And again—his resolves that conundrum, right? About how it is that two groups of people who are reliable narrators of their own experience can use the same tools and conclude completely opposite things about it. It’s because the important thing about a technology is only secondarily what it does—and it’s primarily who it does it for and who it does it to. And people who get to use the tools the way they want, they make better decisions than when you dictate to them how you do it. This is why tailorism was a failure.

Warzel: I want to get a little bit into the harms that you show of this type of dynamic, especially with this type of AI as it is foisted on people. You have a story about Air Canada call centers in there.
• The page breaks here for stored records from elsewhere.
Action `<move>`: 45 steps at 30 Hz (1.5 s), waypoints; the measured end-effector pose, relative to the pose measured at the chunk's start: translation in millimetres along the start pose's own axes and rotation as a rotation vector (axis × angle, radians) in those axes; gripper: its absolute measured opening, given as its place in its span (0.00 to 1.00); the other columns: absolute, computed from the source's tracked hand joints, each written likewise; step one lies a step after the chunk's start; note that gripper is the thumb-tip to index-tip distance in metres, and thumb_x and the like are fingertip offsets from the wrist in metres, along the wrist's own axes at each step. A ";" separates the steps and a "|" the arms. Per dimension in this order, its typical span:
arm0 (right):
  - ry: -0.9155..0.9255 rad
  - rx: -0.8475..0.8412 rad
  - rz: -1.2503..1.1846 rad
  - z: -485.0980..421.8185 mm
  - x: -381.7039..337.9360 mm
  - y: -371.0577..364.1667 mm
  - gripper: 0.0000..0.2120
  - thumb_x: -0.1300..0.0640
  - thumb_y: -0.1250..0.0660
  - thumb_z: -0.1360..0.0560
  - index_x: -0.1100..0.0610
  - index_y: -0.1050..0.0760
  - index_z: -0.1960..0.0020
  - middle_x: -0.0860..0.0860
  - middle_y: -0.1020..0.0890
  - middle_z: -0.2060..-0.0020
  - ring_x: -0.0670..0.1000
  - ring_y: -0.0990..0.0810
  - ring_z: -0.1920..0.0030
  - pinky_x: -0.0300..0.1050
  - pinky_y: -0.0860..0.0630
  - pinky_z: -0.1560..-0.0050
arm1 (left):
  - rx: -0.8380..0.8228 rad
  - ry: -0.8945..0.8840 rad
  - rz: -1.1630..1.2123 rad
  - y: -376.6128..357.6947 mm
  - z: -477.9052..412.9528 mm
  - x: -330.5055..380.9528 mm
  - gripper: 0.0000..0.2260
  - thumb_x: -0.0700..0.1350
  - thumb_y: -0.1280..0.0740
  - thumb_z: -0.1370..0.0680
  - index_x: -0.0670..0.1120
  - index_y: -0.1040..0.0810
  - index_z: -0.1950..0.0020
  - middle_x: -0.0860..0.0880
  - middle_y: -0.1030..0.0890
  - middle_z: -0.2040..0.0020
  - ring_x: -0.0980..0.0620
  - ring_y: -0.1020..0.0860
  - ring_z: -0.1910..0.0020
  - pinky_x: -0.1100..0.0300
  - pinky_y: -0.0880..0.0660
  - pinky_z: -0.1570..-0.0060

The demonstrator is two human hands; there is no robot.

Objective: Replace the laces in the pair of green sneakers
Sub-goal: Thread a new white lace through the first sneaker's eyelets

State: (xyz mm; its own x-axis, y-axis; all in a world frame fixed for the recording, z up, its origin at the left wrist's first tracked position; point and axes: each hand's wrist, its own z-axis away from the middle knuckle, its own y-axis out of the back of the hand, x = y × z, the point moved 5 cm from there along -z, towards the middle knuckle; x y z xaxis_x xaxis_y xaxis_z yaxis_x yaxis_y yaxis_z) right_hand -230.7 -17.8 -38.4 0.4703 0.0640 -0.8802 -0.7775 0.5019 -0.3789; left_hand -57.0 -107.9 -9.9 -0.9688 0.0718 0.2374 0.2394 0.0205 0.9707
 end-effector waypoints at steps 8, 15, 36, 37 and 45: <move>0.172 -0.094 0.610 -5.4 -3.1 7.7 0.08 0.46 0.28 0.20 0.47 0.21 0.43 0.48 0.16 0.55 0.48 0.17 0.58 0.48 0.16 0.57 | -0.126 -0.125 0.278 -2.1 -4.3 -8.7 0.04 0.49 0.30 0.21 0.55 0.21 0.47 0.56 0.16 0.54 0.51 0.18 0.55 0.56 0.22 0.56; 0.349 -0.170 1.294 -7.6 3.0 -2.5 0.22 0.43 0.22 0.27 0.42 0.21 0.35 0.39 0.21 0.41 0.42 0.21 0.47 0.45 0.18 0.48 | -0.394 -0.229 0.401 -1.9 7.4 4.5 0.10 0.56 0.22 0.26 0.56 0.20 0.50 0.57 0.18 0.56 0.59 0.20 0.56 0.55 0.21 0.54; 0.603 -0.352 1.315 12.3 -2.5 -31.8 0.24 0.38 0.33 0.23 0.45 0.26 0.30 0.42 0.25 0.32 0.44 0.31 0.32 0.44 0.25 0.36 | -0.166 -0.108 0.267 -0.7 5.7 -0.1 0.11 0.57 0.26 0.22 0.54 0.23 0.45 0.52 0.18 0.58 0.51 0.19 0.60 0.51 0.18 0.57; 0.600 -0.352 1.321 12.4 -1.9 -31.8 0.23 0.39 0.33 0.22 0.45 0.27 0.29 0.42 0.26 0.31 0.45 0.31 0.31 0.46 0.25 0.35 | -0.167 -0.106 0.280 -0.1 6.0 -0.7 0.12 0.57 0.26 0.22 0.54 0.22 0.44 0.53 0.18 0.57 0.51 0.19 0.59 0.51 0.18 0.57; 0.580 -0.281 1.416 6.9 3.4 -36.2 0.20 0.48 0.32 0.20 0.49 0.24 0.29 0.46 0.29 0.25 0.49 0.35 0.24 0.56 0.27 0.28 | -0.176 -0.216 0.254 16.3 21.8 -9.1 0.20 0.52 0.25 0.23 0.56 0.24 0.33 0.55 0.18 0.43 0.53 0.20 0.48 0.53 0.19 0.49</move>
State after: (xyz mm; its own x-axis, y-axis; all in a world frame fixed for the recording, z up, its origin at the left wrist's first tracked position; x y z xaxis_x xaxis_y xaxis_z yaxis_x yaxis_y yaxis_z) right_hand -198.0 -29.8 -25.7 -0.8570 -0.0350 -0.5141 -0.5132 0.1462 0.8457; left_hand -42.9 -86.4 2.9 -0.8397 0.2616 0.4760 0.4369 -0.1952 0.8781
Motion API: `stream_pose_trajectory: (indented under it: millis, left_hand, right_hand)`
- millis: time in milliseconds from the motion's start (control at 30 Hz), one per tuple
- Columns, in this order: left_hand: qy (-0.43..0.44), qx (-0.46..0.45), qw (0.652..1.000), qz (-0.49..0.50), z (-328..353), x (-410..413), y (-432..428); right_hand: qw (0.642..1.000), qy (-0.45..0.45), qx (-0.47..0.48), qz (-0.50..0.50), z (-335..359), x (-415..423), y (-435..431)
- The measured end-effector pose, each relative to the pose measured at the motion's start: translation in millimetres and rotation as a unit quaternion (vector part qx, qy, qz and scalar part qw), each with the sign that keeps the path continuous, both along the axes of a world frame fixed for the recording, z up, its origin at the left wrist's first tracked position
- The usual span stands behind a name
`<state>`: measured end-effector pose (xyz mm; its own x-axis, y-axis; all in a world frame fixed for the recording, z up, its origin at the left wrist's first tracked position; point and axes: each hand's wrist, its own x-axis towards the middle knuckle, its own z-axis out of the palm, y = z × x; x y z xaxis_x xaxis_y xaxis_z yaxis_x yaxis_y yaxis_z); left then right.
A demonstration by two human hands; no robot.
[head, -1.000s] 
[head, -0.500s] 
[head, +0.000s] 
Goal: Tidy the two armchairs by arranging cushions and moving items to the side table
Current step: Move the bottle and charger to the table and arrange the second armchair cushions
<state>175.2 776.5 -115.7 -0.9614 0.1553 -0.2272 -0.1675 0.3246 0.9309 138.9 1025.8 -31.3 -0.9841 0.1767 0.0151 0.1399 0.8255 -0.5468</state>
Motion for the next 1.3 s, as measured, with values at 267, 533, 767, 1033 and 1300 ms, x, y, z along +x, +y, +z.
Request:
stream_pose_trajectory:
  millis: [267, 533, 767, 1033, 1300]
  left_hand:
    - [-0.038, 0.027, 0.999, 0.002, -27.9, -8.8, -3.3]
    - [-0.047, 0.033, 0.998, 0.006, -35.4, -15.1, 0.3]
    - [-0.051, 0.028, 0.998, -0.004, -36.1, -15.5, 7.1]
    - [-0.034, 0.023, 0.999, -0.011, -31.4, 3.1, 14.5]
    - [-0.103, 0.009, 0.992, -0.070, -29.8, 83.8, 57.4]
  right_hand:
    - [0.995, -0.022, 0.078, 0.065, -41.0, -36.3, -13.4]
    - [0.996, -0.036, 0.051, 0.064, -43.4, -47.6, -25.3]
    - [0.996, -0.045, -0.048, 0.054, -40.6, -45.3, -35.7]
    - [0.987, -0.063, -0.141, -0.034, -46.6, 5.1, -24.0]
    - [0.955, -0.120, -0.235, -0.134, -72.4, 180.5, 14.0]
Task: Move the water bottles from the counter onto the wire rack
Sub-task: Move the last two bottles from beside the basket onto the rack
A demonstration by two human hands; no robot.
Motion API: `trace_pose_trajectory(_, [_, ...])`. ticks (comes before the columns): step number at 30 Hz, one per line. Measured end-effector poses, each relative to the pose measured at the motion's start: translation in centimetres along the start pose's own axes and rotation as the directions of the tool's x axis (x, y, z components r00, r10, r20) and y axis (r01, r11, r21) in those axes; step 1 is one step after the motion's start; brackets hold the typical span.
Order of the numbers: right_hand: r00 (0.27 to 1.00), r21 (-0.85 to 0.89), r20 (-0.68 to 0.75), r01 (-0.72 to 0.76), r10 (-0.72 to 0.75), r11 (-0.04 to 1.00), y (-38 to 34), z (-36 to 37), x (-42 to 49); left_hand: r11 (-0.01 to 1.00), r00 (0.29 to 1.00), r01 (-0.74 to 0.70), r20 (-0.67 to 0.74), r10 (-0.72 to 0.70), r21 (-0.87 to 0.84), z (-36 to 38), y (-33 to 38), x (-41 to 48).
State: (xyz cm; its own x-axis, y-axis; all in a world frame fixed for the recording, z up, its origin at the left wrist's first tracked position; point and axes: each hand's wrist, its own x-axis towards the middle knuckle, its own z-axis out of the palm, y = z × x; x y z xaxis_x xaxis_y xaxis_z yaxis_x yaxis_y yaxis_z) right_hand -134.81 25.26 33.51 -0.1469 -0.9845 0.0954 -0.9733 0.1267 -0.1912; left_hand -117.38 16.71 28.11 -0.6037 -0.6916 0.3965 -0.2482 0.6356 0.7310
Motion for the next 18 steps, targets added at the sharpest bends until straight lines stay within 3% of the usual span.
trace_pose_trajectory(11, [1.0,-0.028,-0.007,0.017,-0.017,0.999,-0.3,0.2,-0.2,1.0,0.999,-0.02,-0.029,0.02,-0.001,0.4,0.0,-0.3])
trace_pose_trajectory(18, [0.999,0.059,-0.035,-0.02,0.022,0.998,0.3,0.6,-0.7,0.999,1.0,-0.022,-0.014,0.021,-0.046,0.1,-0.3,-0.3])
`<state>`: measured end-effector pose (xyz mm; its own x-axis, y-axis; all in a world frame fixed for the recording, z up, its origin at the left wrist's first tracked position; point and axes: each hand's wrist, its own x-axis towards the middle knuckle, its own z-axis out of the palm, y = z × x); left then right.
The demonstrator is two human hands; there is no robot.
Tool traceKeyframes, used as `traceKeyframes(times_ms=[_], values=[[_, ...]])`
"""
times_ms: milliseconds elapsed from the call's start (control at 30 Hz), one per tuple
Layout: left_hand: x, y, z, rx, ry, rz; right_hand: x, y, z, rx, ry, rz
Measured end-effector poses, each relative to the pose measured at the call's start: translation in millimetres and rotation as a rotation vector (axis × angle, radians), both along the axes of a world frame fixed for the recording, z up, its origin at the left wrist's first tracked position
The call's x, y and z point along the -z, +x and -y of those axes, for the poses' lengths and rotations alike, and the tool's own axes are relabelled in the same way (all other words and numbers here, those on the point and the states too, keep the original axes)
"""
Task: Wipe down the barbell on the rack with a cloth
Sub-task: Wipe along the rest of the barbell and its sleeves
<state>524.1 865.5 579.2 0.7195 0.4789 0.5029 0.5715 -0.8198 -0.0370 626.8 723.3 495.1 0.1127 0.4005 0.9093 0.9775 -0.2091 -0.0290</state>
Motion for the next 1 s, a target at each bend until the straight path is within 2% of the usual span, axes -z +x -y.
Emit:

But tell me what an “accountability sink” is, and how something like ChatGPT might play into that.

Doctorow: Yeah; this this comes from Dan Davies, who’s a British writer, investment analyst, and basically a cybernetics-and-systems-theory guy. And this term, accountability sink, is basically when you have a a system or a person or something that you can blame for otherwise foreseeable mistakes. So that when people get hurt, it’s not your fault, it’s the accountability sink’s fault.

And an example of this is, as you say, Air Canada. I have a dog in this fight. Like all the best Americans, I am Canadian. Air Canada’s customer service has always been pretty bad, so you could see why—if the only reason to have customer service is to have someone explain over and over again that the company isn’t going to solve your problem—why you wouldn’t just ask an AI to do that? And that’s what Air Canada did.

So there was a man who was going to his grandmother’s funeral, and he got on the Air Canada customer-service portal, and he said, How does a bereavement fair work? And the chatbot said, You buy a full-fare ticket today, go to your grandmother’s funeral, come back, get a copy of the death certificate, send it in, and we will refund you the difference. Which he did. And when he did, the human being who was in charge of issuing, you know, refunds was like, I don’t know what you’re talking about. That’s not how we do it. You had to do this before you flew. You don’t get any money back. And he appealed it all the way through every level of customer service at Air Canada, and eventually got a judgment against Air Canada for on the order of seven or eight hundred dollars Canadian.

So this was like a multi-month process. And you could see that, from Air Canada’s perspective, it doesn’t matter if it’s wrong. It just matters if it doesn’t produce more of a loss than a gain. And there is a certain perverse incentive to give people bad advice that costs them money if there’s no way for them to get the money back. Air Canada is the nation’s flagship carrier; the majority of routes, they have one or fewer competitors. You’re gonna keep using Air Canada anyway, so why would they care?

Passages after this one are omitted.